= REQUIRED ACTION =
Copy each line of the listing that includes "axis".

= RECORDS PROVIDED =
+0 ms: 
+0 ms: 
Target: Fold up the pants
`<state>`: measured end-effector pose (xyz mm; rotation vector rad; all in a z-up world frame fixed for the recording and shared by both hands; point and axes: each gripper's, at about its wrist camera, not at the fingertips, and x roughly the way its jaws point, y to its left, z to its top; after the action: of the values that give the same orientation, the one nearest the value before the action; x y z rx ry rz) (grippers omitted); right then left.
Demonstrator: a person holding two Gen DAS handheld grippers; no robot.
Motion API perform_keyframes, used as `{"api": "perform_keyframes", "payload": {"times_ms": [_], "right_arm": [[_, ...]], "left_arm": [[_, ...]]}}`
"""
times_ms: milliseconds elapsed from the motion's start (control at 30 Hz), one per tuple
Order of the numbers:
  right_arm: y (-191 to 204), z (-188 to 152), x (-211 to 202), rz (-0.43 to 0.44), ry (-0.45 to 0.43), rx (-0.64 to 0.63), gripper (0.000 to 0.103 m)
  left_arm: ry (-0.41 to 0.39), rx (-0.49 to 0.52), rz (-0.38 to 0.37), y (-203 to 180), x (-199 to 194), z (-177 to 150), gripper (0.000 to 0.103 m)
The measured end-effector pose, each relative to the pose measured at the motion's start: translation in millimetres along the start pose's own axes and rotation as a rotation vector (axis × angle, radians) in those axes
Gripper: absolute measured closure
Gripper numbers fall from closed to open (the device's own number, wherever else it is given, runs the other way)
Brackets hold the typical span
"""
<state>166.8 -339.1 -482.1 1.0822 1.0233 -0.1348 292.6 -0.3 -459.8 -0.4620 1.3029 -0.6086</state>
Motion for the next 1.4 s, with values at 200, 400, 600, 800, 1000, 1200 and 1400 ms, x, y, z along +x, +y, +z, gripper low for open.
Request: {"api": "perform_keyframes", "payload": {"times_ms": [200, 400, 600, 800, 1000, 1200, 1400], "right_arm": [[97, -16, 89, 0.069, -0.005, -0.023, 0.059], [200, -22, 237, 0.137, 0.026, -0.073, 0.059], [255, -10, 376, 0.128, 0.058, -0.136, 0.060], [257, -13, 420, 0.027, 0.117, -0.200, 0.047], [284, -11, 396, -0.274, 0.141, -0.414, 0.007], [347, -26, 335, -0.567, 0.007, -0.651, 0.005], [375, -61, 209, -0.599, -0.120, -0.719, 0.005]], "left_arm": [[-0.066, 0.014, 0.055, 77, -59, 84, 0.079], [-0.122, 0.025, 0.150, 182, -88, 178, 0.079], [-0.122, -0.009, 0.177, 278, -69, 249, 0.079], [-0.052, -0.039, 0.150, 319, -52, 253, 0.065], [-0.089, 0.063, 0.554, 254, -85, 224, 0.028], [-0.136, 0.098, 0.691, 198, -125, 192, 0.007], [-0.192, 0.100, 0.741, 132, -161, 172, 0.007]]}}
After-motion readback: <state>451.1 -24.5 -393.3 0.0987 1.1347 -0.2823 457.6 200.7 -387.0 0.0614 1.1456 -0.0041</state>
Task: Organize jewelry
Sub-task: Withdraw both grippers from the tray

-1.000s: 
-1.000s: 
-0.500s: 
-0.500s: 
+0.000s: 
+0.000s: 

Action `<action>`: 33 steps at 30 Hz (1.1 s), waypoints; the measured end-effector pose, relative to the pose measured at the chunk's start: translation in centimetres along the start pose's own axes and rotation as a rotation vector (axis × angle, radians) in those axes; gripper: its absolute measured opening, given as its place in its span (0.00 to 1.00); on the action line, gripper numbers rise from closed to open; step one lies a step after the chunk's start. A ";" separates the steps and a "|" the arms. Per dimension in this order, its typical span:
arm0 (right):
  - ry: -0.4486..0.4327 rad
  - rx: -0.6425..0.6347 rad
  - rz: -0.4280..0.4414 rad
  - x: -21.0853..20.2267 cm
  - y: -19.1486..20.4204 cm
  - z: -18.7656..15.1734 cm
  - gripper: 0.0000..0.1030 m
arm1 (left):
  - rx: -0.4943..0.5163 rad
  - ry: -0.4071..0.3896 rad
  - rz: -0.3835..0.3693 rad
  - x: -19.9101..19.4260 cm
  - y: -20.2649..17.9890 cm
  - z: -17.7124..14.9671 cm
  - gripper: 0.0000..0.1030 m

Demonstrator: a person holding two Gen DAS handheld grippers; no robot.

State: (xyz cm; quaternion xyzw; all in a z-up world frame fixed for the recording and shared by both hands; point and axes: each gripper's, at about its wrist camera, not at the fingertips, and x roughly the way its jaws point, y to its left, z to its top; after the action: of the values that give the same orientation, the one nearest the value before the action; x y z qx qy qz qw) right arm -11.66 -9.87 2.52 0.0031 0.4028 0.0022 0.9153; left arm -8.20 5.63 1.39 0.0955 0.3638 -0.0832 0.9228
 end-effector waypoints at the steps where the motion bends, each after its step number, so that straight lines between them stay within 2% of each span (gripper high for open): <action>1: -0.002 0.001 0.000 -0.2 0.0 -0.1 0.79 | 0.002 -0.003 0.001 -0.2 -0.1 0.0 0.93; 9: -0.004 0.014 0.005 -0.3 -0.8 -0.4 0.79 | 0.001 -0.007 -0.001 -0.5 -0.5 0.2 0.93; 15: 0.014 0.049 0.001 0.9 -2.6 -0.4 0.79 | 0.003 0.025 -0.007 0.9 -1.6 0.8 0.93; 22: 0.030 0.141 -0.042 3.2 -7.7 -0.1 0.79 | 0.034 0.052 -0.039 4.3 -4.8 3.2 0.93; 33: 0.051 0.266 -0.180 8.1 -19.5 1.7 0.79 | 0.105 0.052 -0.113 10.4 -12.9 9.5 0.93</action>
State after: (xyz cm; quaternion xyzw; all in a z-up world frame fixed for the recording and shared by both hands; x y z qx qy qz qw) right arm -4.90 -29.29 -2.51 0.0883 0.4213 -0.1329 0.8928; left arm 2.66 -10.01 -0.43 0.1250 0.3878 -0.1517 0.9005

= YOUR SOLUTION =
The measured end-effector pose, each relative to the pose measured at the motion's start: translation in millimetres along the start pose's own axes and rotation as a rotation vector (axis × angle, radians) in those axes
Action `<action>`: 33 steps at 30 Hz (1.1 s), waypoints; the measured end-effector pose, relative to the pose measured at the chunk's start: translation in centimetres along the start pose's own axes and rotation as a rotation vector (axis × angle, radians) in those axes; gripper: its absolute measured opening, given as its place in its span (0.00 to 1.00); on the action line, gripper numbers rise from closed to open; step one lies a step after the chunk's start. A ";" separates the steps and a "|" the arms. Per dimension in this order, its typical span:

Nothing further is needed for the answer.